Your answer should be the lines of the listing that contain the word "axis".
----
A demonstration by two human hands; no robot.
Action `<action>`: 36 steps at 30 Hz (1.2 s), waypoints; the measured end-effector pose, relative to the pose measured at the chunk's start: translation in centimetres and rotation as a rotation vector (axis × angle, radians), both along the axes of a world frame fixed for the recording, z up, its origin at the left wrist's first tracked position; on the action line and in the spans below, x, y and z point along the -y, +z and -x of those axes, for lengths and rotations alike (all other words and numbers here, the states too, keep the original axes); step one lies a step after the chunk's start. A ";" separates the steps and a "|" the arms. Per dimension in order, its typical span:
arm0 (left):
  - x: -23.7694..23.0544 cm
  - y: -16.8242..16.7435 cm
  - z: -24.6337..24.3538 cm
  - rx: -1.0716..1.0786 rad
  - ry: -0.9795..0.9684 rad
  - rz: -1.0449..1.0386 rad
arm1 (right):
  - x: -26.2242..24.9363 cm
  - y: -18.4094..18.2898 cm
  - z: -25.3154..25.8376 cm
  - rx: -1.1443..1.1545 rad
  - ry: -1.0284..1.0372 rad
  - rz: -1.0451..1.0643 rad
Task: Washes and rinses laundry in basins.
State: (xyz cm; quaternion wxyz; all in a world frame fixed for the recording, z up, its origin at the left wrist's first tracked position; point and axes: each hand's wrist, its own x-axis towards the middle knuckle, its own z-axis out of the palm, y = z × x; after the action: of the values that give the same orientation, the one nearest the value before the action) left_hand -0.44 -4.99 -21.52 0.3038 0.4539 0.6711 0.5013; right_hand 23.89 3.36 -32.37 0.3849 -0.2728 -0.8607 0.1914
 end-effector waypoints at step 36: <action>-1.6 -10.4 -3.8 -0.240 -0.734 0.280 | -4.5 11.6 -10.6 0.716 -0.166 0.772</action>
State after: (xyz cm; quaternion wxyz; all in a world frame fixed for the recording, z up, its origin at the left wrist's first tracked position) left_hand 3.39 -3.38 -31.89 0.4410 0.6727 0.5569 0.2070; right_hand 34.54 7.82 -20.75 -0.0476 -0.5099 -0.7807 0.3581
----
_Answer for the task_.
Action `<action>`: 36 steps at 30 Hz (1.2 s), waypoints; the measured end-effector pose, relative to the pose measured at the chunk's start: translation in centimetres and rotation as a rotation vector (axis × angle, radians), both along the axes of a world frame fixed for the recording, z up, its origin at the left wrist's first tracked position; on the action line and in the spans below, x, y and z point along the -y, +z and -x of those axes, for lengths and rotations alike (all other words and numbers here, the states too, keep the original axes); step one lies a step after the chunk's start. A ";" separates the steps and a "|" the arms. Per dimension in order, its typical span:
State: (xyz cm; quaternion wxyz; all in a world frame fixed for the recording, z up, its origin at the left wrist's first tracked position; point and axes: each hand's wrist, its own x-axis towards the middle knuckle, its own z-axis out of the palm, y = z × x; after the action: of the values that give the same orientation, the one nearest the value before the action) left_hand -0.44 -4.99 -21.52 0.3038 0.4539 0.6711 0.5013; right_hand 23.89 3.36 -32.37 0.3849 -0.2728 -0.8607 0.1914

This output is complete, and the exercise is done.